Ser la amante de un hombre casado tiene un noséqué de caótico que ninguna de mis amigas me envidia y que a mí me pone, pero “pone” de “poner”, no de “ponerse”. Vamos, que me pone cachonda (ya basta de tanta cursilería.)
Es que yo llevo regular lo de aburrirse y teniendo en cuenta mi condición de madre divorciada, apuntarme al gimnasio o a hacer macramé no me parece lo más adecuado, teniendo en cuenta que en tal caso debería dejar a mi hija sola en casa y no es plan.
Como fregar tampoco va con mi personalidad (ni la de nadie, mucho me temo), me abstengo de llegar a casa y ponerme a darle al mocho, igual que me abstengo de limpiar, hacer la colada y planchar. Me gasto una buena parte de mi sueldo en vestir a los hijos de Jessica Jennifer, la venezolana que se dedica a estos menesteres tres veces por semana.
Total, entre que no puedo encontrarme un hobbie, no me gustan las labores del hogar, la tele y yo somos incompatibles (excepto para ver a Grishom en CSI), y leer con Lili jugando a los cochecitos de ambulancias a todo trapo no es muy edificante, me queda aburrirme en casa.
Tiempo que dedico o bien a escribir o bien a aburrirme.
Así que si Cristóbal me llama de pronto, me dice que va a hacer escala en mi ciudad durante una hora escasa, y mi vecina se presta a ocuparse de Liliana (más bien el hijo de mi vecina, que me da a mí que en breve ya no va a querer jugar a las ambulancias, si no a los médicos con mi hija), derrapo todo lo que mi humilde utilitario se permite derrapar y me planto en el aeropuerto para plantarle un morreo al hombre de mi vida.
–Eres una arrastrada, –me dice Clara–. El tío te tiene cuándo quiere y cómo quiere.
Pues sí.
A veces no estoy muy segura de si yo soy la salsa de la vida aburrida de Cristóbal o si Cristóbal es la salsa de mi aburrida vida.
Lo que tengo más claro es que Nico le pone la pimienta a mis fines de semana, y eso que estoy pensándome seriamente en sustituirle por algún autóctono, que mi tarjeta echa humo.
Es curioso como Nico, pudiendo, no demanda jamás.
Él podría pedirme todos los fines de semana que fuera a verle y probablemente obtendría un sí por respuesta y mi banco un crédito más a altos intereses.

Es curioso como Cristóbal, limitado por sus viajes profesionales, su matrimonio y sus hijos, demanda constantemente.
A horas intempestivas, en fechas imposibles o en momentos inoportunos.
También obtiene un sí por respuesta, no vaya a ser que yo pierda la oportunidad de olvidarme un rato de mi trabajo-niña-trabajo para estar entre sus brazos, a veces incluso para estar frente a él sin poder siquiera tocarle, porque hay tráfico en el aeropuerto y no hay que arriesgarse demasiado.
Todo eso no me importa en absoluto: lo hago egoísta y plenamente consciente del beneficio que obtengo a cambio.
Ni sacrificios ni leches.
Salgo derrapando de mi monotonía y me hundo en mi fantasía, cultivando así mis emociones.
Con Nico me cuesta más.
Primero, ya lo he dicho, porque él no lo pide.
Así que soy yo la que siempre acabo llamándole y diciéndole que me muero por tomar un avión.
Segundo, porque en esas idas y venidas sí hay un punto de sacrificio que no me acaba de convencer: esa sensación de pesadez que da hacer maletas, empaquetar ilusiones y enfrentarse a la duda de si va o no salir todo perfecto.

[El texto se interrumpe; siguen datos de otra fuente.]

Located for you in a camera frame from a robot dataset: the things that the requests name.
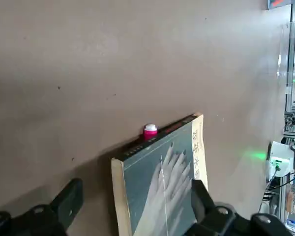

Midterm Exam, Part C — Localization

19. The pink marker white cap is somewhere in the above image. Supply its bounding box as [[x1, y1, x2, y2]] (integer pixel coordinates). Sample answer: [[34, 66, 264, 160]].
[[144, 123, 158, 141]]

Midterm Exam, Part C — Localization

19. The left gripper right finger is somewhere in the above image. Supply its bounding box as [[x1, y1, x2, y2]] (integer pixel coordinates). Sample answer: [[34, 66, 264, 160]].
[[184, 179, 295, 236]]

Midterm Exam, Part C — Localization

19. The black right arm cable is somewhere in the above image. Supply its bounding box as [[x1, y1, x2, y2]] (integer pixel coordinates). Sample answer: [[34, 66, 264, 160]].
[[267, 169, 295, 190]]

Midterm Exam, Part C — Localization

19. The book with hands cover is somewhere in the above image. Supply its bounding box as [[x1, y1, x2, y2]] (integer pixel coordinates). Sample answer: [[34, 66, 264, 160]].
[[111, 113, 209, 236]]

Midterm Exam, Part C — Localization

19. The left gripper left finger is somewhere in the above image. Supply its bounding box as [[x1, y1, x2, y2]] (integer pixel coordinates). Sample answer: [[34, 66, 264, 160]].
[[0, 178, 84, 236]]

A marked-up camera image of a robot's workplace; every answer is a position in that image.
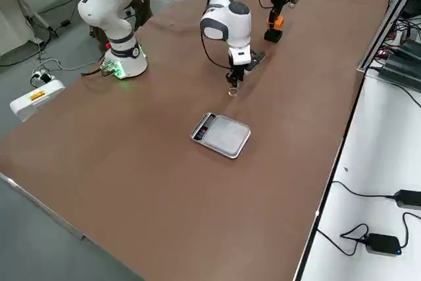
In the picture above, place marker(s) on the clear measuring cup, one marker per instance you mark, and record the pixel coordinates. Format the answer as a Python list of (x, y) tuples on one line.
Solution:
[(233, 92)]

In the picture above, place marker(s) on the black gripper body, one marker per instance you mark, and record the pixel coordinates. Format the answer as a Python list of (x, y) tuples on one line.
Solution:
[(237, 73), (277, 4)]

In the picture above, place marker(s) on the white electronic scale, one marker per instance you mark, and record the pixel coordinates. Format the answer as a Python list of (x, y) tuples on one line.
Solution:
[(227, 136)]

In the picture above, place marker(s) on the aluminium frame post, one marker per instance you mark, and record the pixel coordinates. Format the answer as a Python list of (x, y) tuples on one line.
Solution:
[(389, 17)]

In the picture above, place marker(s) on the white control box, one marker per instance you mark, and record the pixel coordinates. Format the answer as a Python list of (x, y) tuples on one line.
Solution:
[(36, 96)]

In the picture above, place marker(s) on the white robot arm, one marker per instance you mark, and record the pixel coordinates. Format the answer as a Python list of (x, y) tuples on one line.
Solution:
[(112, 14)]

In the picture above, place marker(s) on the black power adapter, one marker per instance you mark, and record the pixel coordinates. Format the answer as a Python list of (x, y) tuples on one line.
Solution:
[(409, 199)]

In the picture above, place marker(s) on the black button box base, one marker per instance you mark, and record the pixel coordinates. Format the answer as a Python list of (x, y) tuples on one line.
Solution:
[(273, 35)]

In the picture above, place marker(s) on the white power strip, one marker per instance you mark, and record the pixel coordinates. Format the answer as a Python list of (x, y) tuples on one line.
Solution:
[(41, 77)]

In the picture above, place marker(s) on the large black power brick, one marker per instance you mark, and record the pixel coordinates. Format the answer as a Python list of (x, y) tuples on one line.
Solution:
[(411, 49), (404, 70)]

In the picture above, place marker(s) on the black adapter with blue light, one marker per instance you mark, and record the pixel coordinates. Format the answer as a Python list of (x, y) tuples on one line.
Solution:
[(383, 244)]

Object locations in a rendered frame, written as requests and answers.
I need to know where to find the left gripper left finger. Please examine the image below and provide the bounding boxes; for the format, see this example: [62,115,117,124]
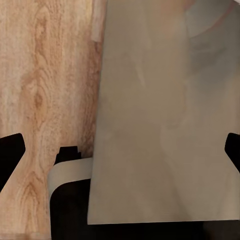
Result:
[0,133,26,192]

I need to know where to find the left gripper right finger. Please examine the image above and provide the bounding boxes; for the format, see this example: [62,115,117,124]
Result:
[224,133,240,172]

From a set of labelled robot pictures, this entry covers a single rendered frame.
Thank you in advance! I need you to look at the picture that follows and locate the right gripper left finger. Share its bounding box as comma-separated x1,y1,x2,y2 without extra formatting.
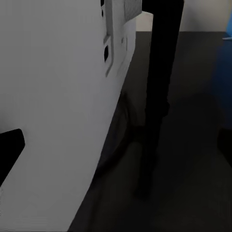
0,129,25,186

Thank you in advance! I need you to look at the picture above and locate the monitor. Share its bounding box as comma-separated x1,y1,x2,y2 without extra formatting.
0,0,184,232

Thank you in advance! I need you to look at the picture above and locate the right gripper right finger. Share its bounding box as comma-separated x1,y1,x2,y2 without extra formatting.
217,128,232,167

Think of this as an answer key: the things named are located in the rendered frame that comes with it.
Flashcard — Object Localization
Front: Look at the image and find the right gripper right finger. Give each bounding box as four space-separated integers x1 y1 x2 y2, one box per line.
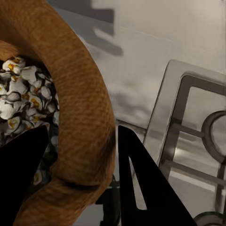
118 126 197 226

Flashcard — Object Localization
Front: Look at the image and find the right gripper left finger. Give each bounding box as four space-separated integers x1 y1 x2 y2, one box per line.
0 126 49 226

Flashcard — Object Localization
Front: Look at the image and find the popcorn bag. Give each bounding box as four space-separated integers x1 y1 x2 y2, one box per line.
0 0 116 226

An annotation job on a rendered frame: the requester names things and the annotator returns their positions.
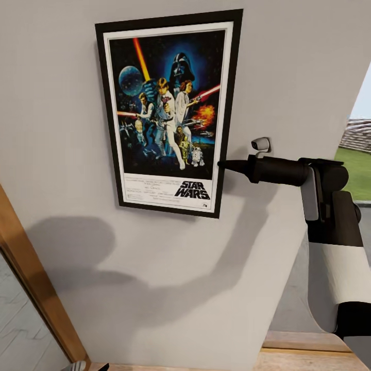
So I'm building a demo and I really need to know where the poster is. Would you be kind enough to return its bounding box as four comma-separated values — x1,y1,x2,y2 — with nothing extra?
95,9,243,219

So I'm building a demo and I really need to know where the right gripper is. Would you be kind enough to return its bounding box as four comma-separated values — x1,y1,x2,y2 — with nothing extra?
217,155,291,184

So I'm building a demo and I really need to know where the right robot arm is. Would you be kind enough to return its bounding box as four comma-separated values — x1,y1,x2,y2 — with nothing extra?
217,137,371,371

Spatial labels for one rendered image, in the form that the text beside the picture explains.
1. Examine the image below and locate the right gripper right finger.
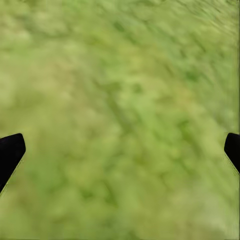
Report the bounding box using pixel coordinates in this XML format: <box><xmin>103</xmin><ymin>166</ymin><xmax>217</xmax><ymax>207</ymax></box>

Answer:
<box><xmin>224</xmin><ymin>133</ymin><xmax>240</xmax><ymax>173</ymax></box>

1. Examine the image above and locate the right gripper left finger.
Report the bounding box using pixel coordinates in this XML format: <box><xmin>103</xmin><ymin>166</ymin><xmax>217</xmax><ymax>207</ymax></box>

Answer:
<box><xmin>0</xmin><ymin>133</ymin><xmax>26</xmax><ymax>193</ymax></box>

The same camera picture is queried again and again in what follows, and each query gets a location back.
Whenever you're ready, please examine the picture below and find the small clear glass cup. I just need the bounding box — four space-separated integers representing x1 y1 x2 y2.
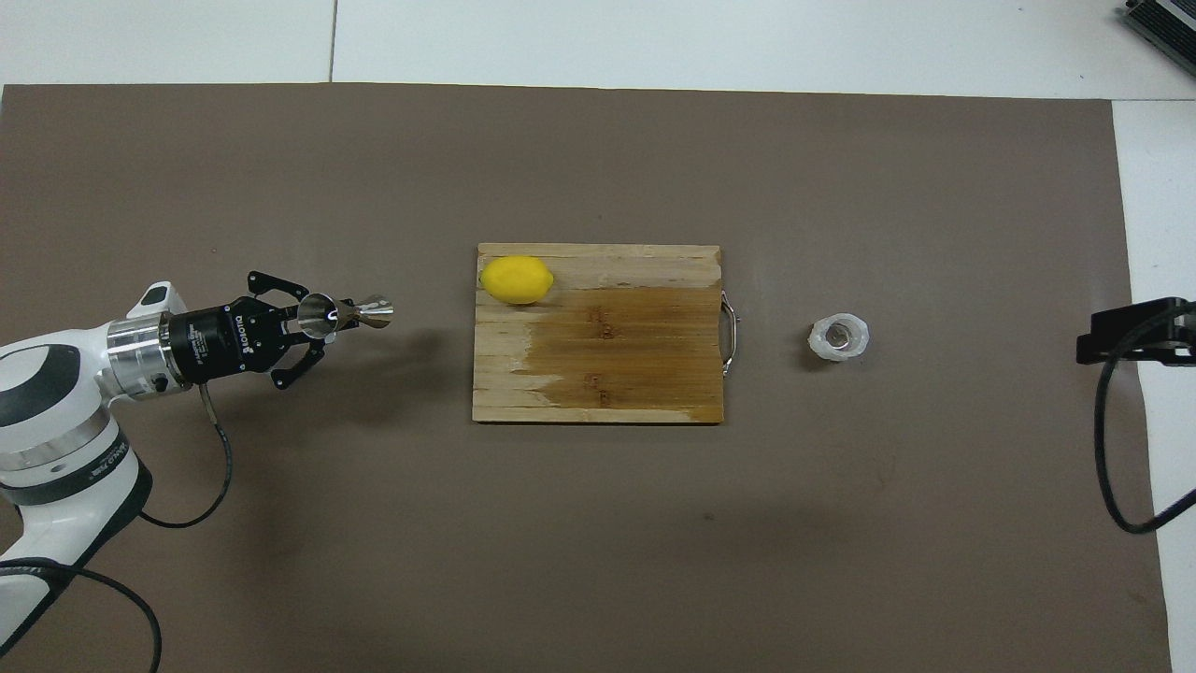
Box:
806 310 873 364

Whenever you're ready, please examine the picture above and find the steel double jigger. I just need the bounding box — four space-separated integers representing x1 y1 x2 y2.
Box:
296 292 396 338

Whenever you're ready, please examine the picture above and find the wooden cutting board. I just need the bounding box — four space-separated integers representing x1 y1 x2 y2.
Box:
471 243 745 427

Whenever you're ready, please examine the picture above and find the grey ribbed metal device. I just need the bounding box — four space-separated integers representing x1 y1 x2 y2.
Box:
1116 0 1196 53

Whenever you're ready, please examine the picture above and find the yellow lemon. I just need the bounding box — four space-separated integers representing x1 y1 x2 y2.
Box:
478 253 556 307

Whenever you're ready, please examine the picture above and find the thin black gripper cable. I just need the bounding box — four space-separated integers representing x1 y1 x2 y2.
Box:
138 381 235 530
1092 304 1196 537

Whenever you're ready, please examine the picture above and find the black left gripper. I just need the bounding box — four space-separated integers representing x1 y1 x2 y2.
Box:
167 270 330 393

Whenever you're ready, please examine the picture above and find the thin black left gripper cable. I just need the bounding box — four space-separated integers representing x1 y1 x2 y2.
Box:
138 381 235 530

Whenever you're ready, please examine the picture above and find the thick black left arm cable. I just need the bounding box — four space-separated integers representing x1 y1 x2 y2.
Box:
0 557 164 673

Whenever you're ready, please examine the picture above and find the thin black right gripper cable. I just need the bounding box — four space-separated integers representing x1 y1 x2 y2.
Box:
1092 304 1196 537

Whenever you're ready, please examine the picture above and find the brown table mat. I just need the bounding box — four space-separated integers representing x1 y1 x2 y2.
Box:
0 81 1175 673

Luego, cuando regreso de los dos, me queda esa sensación de volver a trabajo-niña-trabajo y a todas mis limitaciones económicas, sociales y maternales.

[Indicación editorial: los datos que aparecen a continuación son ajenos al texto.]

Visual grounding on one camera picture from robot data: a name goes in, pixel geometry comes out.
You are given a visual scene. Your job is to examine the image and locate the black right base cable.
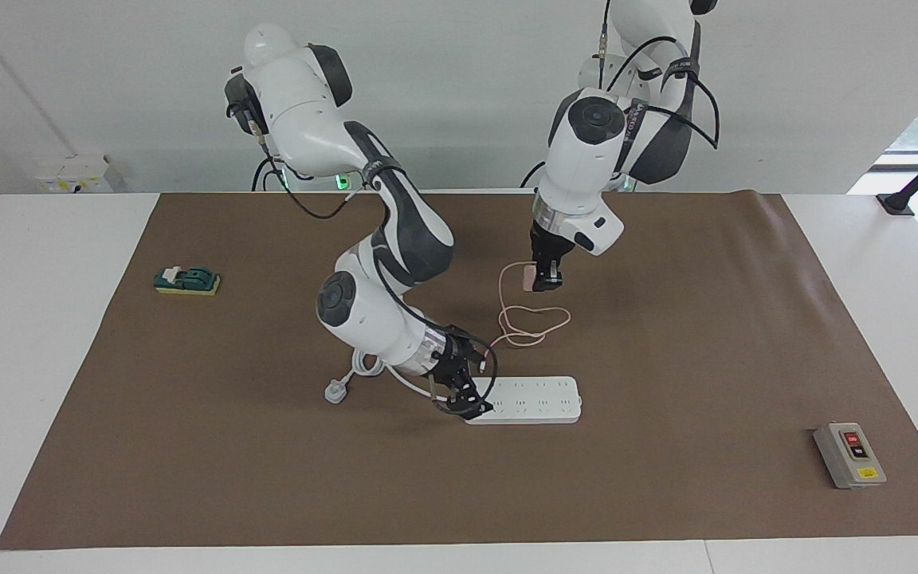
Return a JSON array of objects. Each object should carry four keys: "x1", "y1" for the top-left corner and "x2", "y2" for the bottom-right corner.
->
[{"x1": 251, "y1": 155, "x2": 292, "y2": 192}]

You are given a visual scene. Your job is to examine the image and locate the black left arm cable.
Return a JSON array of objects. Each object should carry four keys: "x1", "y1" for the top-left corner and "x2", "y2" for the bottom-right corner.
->
[{"x1": 598, "y1": 0, "x2": 720, "y2": 151}]

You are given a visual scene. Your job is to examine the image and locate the green knife switch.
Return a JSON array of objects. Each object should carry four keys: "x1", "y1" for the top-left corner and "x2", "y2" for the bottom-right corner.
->
[{"x1": 154, "y1": 265, "x2": 222, "y2": 297}]

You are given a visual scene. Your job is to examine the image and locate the white power strip with cord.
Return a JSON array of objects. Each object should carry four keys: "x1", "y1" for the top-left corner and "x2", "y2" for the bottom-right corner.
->
[{"x1": 324, "y1": 351, "x2": 583, "y2": 425}]

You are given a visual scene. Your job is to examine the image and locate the pink charging cable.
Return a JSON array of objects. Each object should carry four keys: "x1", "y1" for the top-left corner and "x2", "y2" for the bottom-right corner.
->
[{"x1": 489, "y1": 263, "x2": 571, "y2": 349}]

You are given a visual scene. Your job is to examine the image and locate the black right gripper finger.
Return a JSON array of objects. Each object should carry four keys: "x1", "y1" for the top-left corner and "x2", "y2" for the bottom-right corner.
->
[
  {"x1": 448, "y1": 388, "x2": 494, "y2": 421},
  {"x1": 463, "y1": 338, "x2": 492, "y2": 375}
]

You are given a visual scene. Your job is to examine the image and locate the brown table mat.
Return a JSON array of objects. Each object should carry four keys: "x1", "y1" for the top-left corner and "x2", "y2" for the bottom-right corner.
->
[{"x1": 0, "y1": 191, "x2": 918, "y2": 551}]

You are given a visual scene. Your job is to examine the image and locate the grey push button box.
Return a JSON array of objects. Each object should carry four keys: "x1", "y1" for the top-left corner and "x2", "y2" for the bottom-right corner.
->
[{"x1": 813, "y1": 422, "x2": 888, "y2": 489}]

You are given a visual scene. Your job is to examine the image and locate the white wall socket box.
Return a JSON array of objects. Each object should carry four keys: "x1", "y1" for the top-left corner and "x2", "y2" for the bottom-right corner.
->
[{"x1": 35, "y1": 155, "x2": 113, "y2": 194}]

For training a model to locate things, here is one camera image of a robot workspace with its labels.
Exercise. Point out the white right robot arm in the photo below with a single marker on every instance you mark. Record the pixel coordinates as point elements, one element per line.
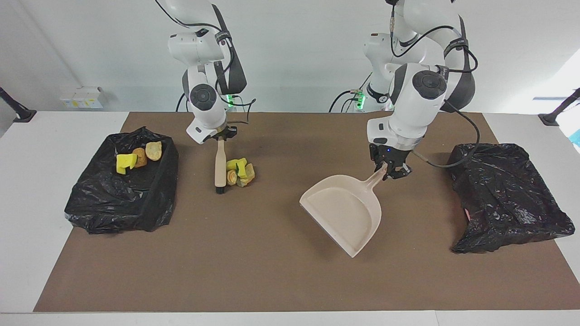
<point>204,99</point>

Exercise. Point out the golden brown toy nugget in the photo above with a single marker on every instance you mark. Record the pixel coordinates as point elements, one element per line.
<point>140,158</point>

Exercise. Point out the brown table mat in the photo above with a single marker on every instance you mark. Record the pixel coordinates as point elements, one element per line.
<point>226,271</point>

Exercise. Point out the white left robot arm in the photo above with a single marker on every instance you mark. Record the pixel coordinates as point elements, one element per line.
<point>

Adoro a mi hija, no nos confundamos: ella es la única capaz de hacerme sentir completamente acompañada.
Pero odio ser tan burdamente normal.
Podría, como dice Clara, enamorarme de un hombre de aquí, soltero y dispuesto a compartir conmigo todos mis días.
–Sí, Clara, ya lo sé. Pero es que entonces, ¿no volvería a derrapar jamás? Pues no sé, pero mi coche lo necesita y yo, honestamente, me alimento de esas locuras que para ti no tienen sentido y para mí, lo son todo.